Perhaps not surprisingly, this “envelope extraction” works better on longer stretches of audio.

Here is 100ms windows (my longer “predicted” bit of analysis). At the moment I’m using the same analysis/fft settings (256 64 512), but with a larger overall analysis window (4410).

In this context, I think the mean-per-frame is better than the peak-per-frame. Also with so many frames, I think the overall gesture/contour is the same, with the peak version just being a bit step-ier.

What’s also somewhat surprising is how the centroid behaves over time. I expected a bit more of a rolloff or some kind of change over that analysis window, but it appears to be largely flat. I checked other spectral descriptors as well (not massively thoroughly), but most show similar (lack of) contours. I guess that’s the nature of this being a single “attack” or “moment”, as opposed to some kind of morphology that changes centroid/timbre over time in a more overt way.
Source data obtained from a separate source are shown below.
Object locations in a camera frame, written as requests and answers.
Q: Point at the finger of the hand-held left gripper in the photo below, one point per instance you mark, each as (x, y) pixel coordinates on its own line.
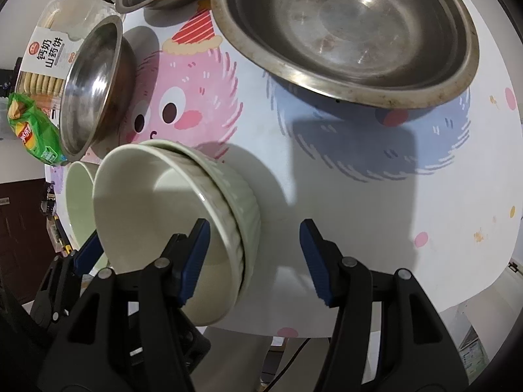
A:
(88, 255)

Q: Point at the green potato chips bag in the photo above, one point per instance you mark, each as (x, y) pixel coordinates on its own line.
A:
(32, 134)

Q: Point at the dark brown wooden cabinet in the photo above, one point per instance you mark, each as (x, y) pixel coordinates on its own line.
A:
(20, 220)

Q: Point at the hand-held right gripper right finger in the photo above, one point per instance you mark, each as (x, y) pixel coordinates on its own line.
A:
(314, 261)

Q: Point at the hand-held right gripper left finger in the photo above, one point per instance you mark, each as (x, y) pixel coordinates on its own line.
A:
(195, 261)

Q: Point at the large stainless steel bowl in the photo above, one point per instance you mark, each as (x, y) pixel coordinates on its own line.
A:
(347, 28)

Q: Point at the smooth pale green ceramic bowl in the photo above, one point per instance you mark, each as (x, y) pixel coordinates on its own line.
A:
(135, 220)

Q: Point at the clear glass cup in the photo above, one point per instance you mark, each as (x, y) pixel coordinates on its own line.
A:
(77, 12)

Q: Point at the cartoon printed tablecloth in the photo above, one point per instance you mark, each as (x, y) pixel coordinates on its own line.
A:
(347, 212)

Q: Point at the clear plastic biscuit box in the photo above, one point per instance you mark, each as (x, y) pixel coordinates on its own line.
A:
(45, 57)

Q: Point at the printed carton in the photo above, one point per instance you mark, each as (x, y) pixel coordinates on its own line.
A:
(472, 351)

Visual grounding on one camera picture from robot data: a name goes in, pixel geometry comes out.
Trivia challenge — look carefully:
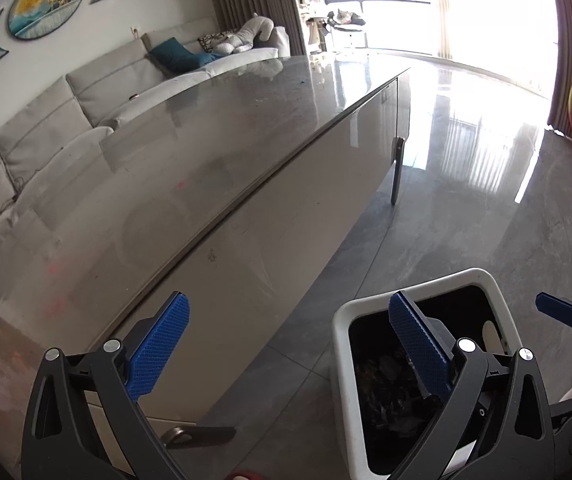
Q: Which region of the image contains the white bin with black liner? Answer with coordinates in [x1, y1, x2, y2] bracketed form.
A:
[332, 268, 523, 478]

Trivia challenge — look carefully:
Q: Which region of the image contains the grey plush toy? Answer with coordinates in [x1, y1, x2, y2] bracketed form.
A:
[214, 16, 274, 55]

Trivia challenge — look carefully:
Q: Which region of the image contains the black and white patterned pillow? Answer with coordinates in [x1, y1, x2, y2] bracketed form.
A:
[198, 32, 239, 53]

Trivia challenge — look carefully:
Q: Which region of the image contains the white chair with clothes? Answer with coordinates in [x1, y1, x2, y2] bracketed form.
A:
[323, 9, 367, 53]

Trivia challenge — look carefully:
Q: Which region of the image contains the blue pillow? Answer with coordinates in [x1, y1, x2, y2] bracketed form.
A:
[148, 39, 217, 75]

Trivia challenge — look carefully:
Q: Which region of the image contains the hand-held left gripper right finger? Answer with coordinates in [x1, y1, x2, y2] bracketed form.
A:
[388, 290, 562, 480]

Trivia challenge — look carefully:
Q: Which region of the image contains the light grey sofa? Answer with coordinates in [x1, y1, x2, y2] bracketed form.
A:
[0, 17, 292, 351]

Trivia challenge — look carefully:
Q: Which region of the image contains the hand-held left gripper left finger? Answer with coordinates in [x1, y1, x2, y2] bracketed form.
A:
[21, 291, 192, 480]

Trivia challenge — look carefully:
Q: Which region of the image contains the white sheer curtain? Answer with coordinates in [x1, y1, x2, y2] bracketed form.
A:
[436, 0, 557, 96]
There’s also more meat on these bones as well, which could serve well for the kind of contour/envelope analysis discussed in this thread.

I was thinking about this again today for a couple of reasons. One is how having a pipeline-like workflow might be made a bit more complicated if I’m fussy about what frames I’m taking (since I’d have to scale that up/down with the @numframes), but that it’s not always possible with certain types of analysis.

What I’ve been doing for a bit is what I describe above, where if I’m interested in 7 frames of loudness analysis, actually analyzing 13, and pruning down to 7 so that the overlapped area contains “real” information vs being zero padded. In the tests I did above that seemed to produce quite decent (visual) results.

It then hit me this week, while coding up the LTEp thing that I can’t exactly do that with offline file analysis. Or rather, if the files are sliced tightly there is no “real audio” before the start of the file anyways. So for the sake of consistency between descriptors, I’ve since dropped the my semi-“workaround” for the lack of mirrored frames. Bummer, but I think having more consistent matching/parity is more important than one side of the equation being “more correct”.

Somewhat related, although not the exact subject of this thread, is choosing which frames are analyzed. I’ve always done all the frames for loudness, but then only the “middle” frames for spectral/pitch stuff, based on some discussions from the first plenary. Now that we have weighting, I think that somewhat mitigates the possibility of skewing stats around by funny stuff in the edge frames (though not entirely since loudness also gets zero-pulled). That got me thinking about the scalability and reusability of different analysis pipelines. The demo code in the LTEp patch is hardcoded to 256 samples (7 frames with “middle” frames for spectral stuff). If I request a larger amount of frames, my @startframe 3 @numframes 3 thing doesn’t work anymore. I could programmatically have it such that I always ignore the first and last x amount of frames based on the FFT/overlap, but that’s getting a bit fiddly, and has ramifications for buffer sizes down the pipeline, particularly since things like @weights have to be exactly the right size.

So this is half comment and half question in terms of the current thinking or temperature on being selective with the frames you choose to apply stats to within a window vs letting weighting process that for you.

Don’t get me wrong, I still think having a native @edgeframe option would be handy as I think, for short analysis windows in particular, that having mirrored windowing would be ideal, but for now I’m wondering how useful the results are vs the additional faff.